Mustard-Glazed Salmon with Green Beans, Brown Rice

COOK TIME: 20 minutes

PREP TIME: 15 minutes

SERVINGS: 4


INGREDIENTS

  • 1¼ pounds wild salmon, skinned and cut into 4 portions

  • 3 tablespoons extra-virgin olive oil

  • 1 tablespoon minced garlic

  • ¾ teaspoon salt

  • 2 tablespoons mayonnaise

  • 2 teaspoons whole-grain mustard

  • ½ teaspoon ground pepper

  • 12 ounces green beans, cut into thirds

  • 1 small lemon, zested and cut into 4 wedges

  • 2 tablespoons pine nuts

  • 8 ounces cooked brown rice

  • 2 tablespoons water

  • Chopped fresh parsley, for garnish


INSTRUCTIONS

  1. Preheat the oven to 400°F (200°C). Line a baking sheet with parchment paper.

  2. In a small bowl, stir together the mayonnaise, whole-grain mustard, half of the minced garlic, half of the lemon zest, ¼ teaspoon salt, and ¼ teaspoon pepper.

  3. Place the salmon portions on the prepared baking sheet. Spread the mustard-mayo mixture evenly over the tops of the salmon fillets.

  4. In a medium bowl, toss the green beans with 2 tablespoons olive oil, the remaining minced garlic, ½ teaspoon salt, and ¼ teaspoon pepper.

  5. Spread the green beans around the salmon on the baking sheet. Roast for 15–18 minutes, or until the salmon flakes easily with a fork and the green beans are tender-crisp.

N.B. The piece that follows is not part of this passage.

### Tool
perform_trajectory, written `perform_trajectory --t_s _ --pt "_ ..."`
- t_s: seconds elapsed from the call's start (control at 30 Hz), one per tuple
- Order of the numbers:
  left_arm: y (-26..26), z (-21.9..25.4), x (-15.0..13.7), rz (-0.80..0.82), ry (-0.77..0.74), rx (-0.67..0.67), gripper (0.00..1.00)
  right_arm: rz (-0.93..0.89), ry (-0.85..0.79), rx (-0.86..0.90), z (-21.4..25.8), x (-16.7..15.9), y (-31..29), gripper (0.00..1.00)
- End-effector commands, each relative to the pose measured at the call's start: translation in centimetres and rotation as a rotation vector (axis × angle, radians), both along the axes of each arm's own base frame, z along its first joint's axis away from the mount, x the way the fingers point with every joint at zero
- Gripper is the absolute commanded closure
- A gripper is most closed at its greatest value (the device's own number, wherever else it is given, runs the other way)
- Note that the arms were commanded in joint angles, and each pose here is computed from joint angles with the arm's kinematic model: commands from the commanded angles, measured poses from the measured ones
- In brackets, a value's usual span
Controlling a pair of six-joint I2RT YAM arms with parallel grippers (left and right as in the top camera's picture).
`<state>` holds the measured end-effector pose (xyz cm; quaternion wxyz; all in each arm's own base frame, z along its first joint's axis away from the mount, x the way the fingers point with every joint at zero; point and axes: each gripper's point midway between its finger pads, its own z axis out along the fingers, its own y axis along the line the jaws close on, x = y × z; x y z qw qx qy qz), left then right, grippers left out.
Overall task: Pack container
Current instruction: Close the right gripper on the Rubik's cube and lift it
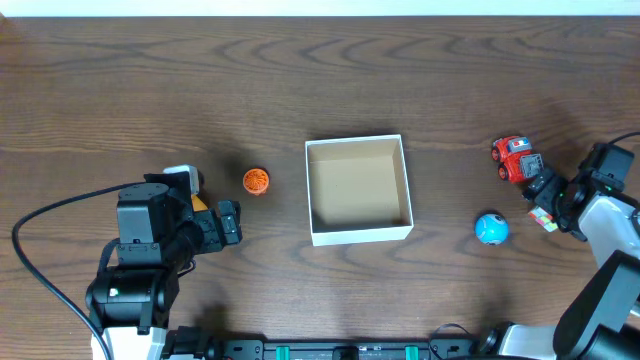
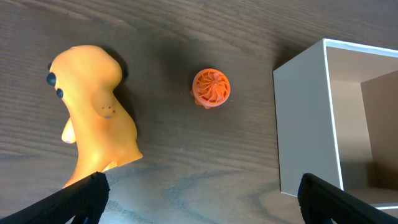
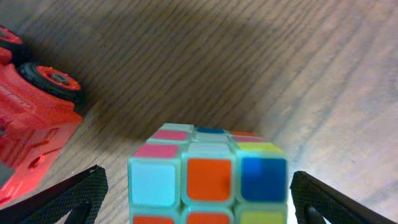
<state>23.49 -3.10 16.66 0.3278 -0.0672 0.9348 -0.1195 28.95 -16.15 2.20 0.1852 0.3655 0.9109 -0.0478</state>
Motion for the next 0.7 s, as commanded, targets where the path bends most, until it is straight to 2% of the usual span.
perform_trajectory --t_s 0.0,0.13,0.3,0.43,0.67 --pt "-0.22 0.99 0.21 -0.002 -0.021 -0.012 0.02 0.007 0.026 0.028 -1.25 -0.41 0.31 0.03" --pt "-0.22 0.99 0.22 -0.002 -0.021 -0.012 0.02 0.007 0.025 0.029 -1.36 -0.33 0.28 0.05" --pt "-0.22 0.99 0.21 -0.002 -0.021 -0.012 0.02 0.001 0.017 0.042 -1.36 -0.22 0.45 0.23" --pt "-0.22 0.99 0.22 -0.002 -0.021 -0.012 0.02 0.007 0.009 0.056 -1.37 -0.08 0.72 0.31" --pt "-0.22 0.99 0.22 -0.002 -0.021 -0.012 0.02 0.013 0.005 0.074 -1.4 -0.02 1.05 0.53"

  6. Meanwhile, in a small dry skillet over medium heat, toast the pine nuts for 2–3 minutes, stirring often, until golden and fragrant. Remove from heat.

  7. Warm the cooked brown rice in a small saucepan over low heat with 2 tablespoons water and 1 tablespoon olive oil, stirring until heated through.

  8. To serve, divide the rice among 4 plates. Top each with a salmon fillet and a portion of green beans. Sprinkle with toasted pine nuts and remaining lemon zest. Garnish with chopped fresh parsley and serve with a lemon wedge.